Molecular detection of Anaplasma bovis in Holstein cattle in the Republic of Korea

  • 1,
  • 2,
  • 2,
  • 3,
  • 3,
  • 4,
  • 5,
  • 6 and
  • 2Email author
Contributed equally
Acta Veterinaria Scandinavica201860:15

https://doi.org/10.1186/s13028-018-0370-z

  • Received: 15 September 2017
  • Accepted: 6 March 2018
  • Published:

Abstract

Anaplasmosis is a tick-borne infectious disease that affects both human and animal health. This study was performed to characterize and investigate the prevalence of infection with Anaplasma bovis in Holstein cattle originating from two regions in the Republic of Korea (ROK). Blood samples (n = 151; 80 from Namwon and 71 from Jeju Island) were analyzed by polymerase chain reaction, and the prevalence of A. bovis infection was compared before and after grazing. In Namwon, A. bovis infection was not detected, while in the Jeju Island, A. bovis infection was detected in three of 13 animals after grazing. Phylogenetic analysis revealed that the A. bovis isolates had homology (97.1–99.7%) with a Korean spotted deer (Cervus nippon) isolate and Haemaphysalis longicornis tick isolates identified in the ROK. A. bovis infection has not previously been diagnosed in cattle in the ROK. This study shows that A. bovis infection in the Jeju Island is closely related to grazing.

Keywords

  • Anaplasma bovis
  • Grazing
  • Holstein cattle
  • Ticks

Findings

The climate of the Korean Peninsula is rapidly becoming subtropical, and warmer temperatures have already resulted in accelerated parasitic development and an extreme rise in vector populations [1]. These climatic changes have a widespread impact on the ecosystems. Temporal and spatial changes in temperature, precipitation, and humidity that occur under different climatic conditions affect the biology and ecology of vectors and intermediate hosts, and may increase the risk of infection transmission [2]. Tick distribution is also closely linked with climate, and there is growing concern that the prevalence of tick-borne diseases, such as theileriosis and anaplasmosis, may be increasing in the Republic of Korea (ROK) [36].
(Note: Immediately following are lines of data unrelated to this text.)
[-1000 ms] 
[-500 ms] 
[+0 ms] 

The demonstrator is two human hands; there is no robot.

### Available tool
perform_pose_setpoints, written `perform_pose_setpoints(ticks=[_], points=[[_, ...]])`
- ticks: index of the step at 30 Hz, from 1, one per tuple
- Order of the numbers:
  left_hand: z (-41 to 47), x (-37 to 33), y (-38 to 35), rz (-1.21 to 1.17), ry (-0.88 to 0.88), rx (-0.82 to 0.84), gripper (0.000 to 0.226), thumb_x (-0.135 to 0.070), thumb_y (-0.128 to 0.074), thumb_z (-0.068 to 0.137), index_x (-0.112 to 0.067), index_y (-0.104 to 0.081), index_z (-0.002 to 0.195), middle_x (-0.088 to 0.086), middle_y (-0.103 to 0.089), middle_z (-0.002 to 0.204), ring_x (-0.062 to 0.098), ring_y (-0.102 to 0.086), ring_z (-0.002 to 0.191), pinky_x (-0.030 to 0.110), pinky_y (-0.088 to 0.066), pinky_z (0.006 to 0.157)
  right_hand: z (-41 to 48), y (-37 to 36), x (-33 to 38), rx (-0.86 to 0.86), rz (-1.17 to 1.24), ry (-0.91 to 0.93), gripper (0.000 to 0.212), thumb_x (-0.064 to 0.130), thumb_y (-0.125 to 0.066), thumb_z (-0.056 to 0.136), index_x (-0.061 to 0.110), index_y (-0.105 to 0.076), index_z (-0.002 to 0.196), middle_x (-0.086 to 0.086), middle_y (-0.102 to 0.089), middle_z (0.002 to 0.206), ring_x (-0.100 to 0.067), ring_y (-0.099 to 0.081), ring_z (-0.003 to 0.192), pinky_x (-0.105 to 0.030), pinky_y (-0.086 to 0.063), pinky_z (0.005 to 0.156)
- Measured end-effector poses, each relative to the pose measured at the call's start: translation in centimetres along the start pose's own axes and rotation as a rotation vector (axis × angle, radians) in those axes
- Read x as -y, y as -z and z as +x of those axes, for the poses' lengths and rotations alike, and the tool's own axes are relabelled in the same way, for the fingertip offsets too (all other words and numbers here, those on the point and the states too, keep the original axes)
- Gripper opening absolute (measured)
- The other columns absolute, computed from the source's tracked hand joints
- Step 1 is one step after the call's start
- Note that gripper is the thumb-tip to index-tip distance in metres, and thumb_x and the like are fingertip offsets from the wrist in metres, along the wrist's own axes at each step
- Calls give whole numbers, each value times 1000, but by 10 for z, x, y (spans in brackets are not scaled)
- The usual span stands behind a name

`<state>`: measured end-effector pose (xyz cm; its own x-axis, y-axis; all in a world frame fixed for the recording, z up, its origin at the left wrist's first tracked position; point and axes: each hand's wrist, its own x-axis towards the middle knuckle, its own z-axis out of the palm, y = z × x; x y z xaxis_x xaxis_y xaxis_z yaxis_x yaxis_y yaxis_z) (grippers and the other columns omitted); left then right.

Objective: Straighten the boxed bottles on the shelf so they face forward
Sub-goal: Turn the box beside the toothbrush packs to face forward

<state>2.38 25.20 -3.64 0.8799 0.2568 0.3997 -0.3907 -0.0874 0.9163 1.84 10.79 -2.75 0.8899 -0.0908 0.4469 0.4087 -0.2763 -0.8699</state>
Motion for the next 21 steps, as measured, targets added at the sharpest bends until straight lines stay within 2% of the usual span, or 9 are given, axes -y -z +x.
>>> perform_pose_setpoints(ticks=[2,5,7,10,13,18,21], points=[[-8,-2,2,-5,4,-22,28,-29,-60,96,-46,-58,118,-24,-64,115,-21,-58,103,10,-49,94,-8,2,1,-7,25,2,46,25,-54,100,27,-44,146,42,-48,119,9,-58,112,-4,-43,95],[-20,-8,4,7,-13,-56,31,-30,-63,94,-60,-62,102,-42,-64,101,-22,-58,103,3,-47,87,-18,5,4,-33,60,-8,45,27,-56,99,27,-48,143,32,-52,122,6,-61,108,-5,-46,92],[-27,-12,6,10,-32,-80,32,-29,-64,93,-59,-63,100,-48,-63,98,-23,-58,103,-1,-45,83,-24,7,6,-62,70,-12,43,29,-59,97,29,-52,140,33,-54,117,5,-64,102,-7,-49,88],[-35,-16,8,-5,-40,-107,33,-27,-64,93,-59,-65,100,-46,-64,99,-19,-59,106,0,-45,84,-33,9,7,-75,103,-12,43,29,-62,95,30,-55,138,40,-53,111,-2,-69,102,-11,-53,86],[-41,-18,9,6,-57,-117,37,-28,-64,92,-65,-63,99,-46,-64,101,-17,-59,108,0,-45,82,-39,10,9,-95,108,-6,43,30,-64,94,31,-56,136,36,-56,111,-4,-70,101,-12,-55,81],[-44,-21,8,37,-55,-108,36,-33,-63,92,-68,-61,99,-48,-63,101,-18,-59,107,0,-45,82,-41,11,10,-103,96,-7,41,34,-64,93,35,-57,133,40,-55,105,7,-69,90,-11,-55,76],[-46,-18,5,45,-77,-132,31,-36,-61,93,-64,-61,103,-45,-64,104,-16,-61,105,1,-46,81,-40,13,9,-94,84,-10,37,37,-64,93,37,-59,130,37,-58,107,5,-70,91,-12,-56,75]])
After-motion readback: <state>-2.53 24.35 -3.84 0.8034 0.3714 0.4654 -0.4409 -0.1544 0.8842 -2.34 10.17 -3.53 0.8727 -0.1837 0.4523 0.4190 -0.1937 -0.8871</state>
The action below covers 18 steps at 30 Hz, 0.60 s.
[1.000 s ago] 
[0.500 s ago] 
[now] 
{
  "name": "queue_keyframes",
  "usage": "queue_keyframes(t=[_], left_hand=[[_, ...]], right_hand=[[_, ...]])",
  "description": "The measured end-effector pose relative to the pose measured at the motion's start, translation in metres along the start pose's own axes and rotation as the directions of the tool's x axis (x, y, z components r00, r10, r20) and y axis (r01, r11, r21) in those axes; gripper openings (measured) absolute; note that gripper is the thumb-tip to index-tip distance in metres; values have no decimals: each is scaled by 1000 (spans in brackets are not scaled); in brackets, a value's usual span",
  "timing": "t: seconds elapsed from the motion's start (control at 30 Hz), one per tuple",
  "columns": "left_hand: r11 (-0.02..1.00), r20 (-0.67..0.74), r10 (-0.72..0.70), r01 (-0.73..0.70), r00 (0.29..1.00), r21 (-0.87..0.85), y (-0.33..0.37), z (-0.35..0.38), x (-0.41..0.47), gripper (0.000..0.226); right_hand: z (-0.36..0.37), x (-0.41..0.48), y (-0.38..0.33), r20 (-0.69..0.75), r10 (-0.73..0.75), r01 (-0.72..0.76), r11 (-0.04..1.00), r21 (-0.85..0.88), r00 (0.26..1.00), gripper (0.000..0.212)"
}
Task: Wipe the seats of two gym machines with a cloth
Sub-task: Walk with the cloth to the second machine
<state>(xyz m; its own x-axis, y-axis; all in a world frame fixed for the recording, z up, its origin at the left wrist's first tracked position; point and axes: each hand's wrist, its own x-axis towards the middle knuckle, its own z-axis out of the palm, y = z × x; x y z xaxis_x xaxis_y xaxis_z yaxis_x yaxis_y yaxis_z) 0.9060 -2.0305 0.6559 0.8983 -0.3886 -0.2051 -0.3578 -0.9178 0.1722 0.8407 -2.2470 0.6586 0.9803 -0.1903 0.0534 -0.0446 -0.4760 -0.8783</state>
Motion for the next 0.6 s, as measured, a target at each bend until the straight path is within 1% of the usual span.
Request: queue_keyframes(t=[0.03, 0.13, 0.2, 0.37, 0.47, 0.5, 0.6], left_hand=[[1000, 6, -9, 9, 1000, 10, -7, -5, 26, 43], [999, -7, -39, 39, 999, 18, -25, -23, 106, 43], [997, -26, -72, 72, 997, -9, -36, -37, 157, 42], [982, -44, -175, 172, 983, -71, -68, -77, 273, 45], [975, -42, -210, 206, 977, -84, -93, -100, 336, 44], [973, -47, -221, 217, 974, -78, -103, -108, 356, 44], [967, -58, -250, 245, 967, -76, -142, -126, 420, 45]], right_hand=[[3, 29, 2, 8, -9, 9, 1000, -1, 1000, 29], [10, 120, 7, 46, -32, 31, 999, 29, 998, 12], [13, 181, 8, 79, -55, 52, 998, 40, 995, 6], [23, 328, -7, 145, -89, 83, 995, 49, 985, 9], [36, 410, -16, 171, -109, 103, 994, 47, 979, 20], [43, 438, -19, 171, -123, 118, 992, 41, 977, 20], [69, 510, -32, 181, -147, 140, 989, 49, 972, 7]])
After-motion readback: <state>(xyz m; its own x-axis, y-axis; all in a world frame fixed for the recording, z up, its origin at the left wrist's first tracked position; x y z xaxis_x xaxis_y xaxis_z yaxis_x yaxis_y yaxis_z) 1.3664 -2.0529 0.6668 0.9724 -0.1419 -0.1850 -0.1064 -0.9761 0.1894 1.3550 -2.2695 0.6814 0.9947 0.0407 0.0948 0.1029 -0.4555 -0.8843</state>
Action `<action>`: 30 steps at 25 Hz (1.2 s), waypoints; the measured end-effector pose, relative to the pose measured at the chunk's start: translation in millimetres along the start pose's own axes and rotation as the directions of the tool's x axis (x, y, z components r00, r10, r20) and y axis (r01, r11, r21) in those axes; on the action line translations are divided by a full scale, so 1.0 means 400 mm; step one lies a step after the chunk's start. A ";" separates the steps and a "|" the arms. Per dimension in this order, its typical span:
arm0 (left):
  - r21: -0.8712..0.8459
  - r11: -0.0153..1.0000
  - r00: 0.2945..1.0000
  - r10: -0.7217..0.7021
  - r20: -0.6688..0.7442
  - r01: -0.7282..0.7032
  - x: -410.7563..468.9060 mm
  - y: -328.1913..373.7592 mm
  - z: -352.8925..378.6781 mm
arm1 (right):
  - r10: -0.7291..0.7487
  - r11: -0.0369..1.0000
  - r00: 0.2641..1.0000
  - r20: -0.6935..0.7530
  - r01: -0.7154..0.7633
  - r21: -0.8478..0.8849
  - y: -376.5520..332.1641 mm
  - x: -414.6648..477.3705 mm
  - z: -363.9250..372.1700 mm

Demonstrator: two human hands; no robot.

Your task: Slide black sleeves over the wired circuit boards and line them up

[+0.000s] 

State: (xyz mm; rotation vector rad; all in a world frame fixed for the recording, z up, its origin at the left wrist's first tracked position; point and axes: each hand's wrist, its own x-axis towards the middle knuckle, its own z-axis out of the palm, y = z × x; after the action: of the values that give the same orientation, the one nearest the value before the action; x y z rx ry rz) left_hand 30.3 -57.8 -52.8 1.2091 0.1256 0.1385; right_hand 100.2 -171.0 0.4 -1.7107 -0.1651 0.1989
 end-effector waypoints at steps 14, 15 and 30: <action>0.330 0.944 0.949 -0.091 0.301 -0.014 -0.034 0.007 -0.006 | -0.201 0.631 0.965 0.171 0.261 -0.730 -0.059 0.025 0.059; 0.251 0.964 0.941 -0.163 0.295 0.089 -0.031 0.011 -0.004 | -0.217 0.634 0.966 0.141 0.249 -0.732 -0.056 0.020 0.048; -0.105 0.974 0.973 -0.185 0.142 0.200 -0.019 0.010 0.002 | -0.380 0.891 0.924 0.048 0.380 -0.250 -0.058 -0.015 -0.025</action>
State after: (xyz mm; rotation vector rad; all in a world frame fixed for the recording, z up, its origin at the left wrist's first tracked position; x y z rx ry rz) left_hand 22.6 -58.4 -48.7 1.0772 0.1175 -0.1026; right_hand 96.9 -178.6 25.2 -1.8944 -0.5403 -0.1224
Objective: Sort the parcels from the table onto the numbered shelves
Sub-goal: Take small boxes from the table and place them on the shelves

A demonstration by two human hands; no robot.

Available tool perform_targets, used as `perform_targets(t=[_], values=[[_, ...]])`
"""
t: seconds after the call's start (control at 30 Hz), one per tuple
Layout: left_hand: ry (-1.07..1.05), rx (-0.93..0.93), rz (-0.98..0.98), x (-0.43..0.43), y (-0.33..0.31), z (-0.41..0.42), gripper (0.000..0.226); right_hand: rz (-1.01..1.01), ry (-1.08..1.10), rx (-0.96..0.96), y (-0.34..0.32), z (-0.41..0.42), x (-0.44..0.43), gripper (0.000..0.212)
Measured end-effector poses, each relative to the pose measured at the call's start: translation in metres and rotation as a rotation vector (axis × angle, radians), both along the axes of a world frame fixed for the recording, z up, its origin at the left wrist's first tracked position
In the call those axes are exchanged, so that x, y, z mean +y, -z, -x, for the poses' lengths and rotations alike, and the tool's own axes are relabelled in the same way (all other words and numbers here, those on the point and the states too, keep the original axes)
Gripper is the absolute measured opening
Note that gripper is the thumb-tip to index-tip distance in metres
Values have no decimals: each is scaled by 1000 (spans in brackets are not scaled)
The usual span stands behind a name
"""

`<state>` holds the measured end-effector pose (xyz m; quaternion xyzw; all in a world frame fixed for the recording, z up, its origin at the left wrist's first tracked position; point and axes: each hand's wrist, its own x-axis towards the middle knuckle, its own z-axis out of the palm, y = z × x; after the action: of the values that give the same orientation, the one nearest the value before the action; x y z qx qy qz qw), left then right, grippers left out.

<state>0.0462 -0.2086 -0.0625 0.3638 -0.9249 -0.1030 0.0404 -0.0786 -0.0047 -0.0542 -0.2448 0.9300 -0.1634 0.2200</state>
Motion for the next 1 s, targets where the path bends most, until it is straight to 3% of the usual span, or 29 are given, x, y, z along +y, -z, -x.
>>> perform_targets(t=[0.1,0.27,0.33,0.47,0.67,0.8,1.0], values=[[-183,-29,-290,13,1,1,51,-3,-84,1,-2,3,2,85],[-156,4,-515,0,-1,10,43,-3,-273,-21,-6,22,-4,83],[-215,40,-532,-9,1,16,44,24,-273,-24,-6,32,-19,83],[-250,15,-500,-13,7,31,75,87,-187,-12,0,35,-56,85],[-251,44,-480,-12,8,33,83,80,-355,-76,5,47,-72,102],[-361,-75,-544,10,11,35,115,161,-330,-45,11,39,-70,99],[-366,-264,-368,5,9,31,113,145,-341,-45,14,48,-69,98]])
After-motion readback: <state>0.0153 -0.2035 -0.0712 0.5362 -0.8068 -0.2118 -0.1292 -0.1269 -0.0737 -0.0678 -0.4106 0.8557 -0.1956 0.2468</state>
Anaplasmosis is a tick-transmitted disease that affects dogs, cats, horses, cattle, sheep, goats, and wild ruminants. The Anaplasma genus comprises six species showing differences in host cell tropism. A. centrale, A. marginale, and A. ovis are erythrocytic, while A. bovis, A. phagocytophilum, and A. platys infect monocytes, neutrophils, and platelets, respectively [7]. Bovine anaplasmosis is caused by A. bovis, A. centrale, A. marginale, and A. phagocytophilum. A. marginale is widely distributed in tropical and subtropical regions throughout the world. It causes a mild to severe hemolytic disease in cattle and wild ruminants, and is particularly highly pathogenic in cattle up to 2 years old [8]. The infection is characterized by persistent fever, lethargy, icterus, weight loss, abortion, reduced milk production, and death in more than 50% of untreated animals [8]. A. centrale is a less pathogenic species compared to A. marginale and causes mild symptoms in cattle and is considered a naturally attenuated subspecies [9]. A. phagocytophilum is known to infect humans and animals, and causes tick-borne fever being characterized by fever, respiratory signs, leukopenia, abortion, and sudden decrease in milk production [10, 11]. A. bovis causes fever, anemia, drowsiness, convulsions, weight loss, and enlargement of lymph nodes in cattle [12]. This infection has been found in China and Japan [1315], but recently, A. bovis was also detected in Korean spotted deer (Cervus nippon) [16], Korean water deer (Hydropotes inermis argyropus) [17], and Haemaphysalis longicornis ticks in the ROK [18, 19]. However, information regarding A. bovis infection in cattle is not available in the ROK. Therefore, the aim of the present study was to investigate A. bovis infection in cattle before and after grazing and to characterize the evolutionary relationships of obtained A. bovis isolates.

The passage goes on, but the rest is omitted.